__SOURCE DATA__:

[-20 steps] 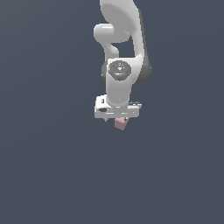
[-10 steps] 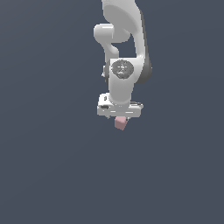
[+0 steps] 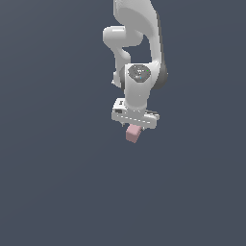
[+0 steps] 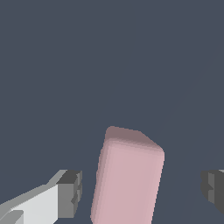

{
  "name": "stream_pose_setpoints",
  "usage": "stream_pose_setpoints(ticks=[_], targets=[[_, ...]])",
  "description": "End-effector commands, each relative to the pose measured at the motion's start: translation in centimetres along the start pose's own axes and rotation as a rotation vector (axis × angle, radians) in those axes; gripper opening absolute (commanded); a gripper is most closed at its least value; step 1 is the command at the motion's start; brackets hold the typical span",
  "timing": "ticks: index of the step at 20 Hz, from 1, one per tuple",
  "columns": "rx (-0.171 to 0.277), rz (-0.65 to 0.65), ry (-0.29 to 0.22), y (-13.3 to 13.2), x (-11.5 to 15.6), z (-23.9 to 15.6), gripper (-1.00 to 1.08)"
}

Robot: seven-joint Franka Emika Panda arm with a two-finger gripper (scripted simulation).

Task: Pick up the object and move it to a goal position.

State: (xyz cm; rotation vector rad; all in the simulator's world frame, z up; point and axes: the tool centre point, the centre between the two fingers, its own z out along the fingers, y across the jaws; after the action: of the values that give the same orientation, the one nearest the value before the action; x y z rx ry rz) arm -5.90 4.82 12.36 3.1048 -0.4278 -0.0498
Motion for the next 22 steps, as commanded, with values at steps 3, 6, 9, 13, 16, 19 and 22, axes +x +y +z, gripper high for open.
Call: stream_pose_setpoints(ticks=[3, 6, 9, 13, 16, 19, 22], targets=[[0.006, 0.085, 0.014, -0.3, -1.2, 0.5, 1.00], [0.009, 0.126, 0.020, -0.4, -1.8, 0.7, 1.00], [0.011, 0.157, 0.025, -0.5, -2.2, 0.8, 1.00], [0.014, 0.181, 0.029, -0.5, -2.6, 1.0, 1.00], [0.014, 0.187, 0.029, -0.6, -2.7, 1.0, 1.00], [0.014, 0.182, 0.029, -0.6, -2.6, 1.1, 1.00], [0.014, 0.183, 0.029, -0.6, -2.6, 1.8, 1.00]])
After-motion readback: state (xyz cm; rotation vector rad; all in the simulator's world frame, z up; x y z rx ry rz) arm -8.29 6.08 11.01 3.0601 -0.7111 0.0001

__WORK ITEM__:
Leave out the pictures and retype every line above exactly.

__OUTPUT__:
[-20 steps] 
[-10 steps] 
[+0 steps] 
[+0 steps] 

{
  "name": "stream_pose_setpoints",
  "usage": "stream_pose_setpoints(ticks=[_], targets=[[_, ...]])",
  "description": "End-effector commands, each relative to the pose measured at the motion's start: translation in centimetres along the start pose's own axes and rotation as a rotation vector (axis × angle, radians) in those axes; gripper opening absolute (commanded); a gripper is most closed at its least value; step 1 is the command at the motion's start; brackets hold the typical span",
  "timing": "ticks: index of the step at 20 Hz, from 1, one per tuple",
  "columns": "rx (-0.171 to 0.277), rz (-0.65 to 0.65), ry (-0.29 to 0.22), y (-13.3 to 13.2), x (-11.5 to 15.6), z (-23.9 to 15.6), gripper (-1.00 to 1.08)"
}

Robot: seven-joint Franka Emika Panda arm with a two-finger gripper (scripted simulation).

Task: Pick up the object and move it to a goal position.

State: (xyz cm; rotation vector rad; all in the simulator's world frame, z up; point and axes: the tool centre point, the centre between the two fingers, its own z out along the fingers, y across the jaws; after the action: of the values that give the same orientation, the one nearest the value before the action; x y z rx ry rz) arm -5.90 4.82 12.36 3.1048 -0.4278 -0.0498
Motion for the next 22 steps, as commanded, with values at steps 3, 6, 9, 13, 16, 19 and 22, axes +x +y +z, gripper high for open.
Call: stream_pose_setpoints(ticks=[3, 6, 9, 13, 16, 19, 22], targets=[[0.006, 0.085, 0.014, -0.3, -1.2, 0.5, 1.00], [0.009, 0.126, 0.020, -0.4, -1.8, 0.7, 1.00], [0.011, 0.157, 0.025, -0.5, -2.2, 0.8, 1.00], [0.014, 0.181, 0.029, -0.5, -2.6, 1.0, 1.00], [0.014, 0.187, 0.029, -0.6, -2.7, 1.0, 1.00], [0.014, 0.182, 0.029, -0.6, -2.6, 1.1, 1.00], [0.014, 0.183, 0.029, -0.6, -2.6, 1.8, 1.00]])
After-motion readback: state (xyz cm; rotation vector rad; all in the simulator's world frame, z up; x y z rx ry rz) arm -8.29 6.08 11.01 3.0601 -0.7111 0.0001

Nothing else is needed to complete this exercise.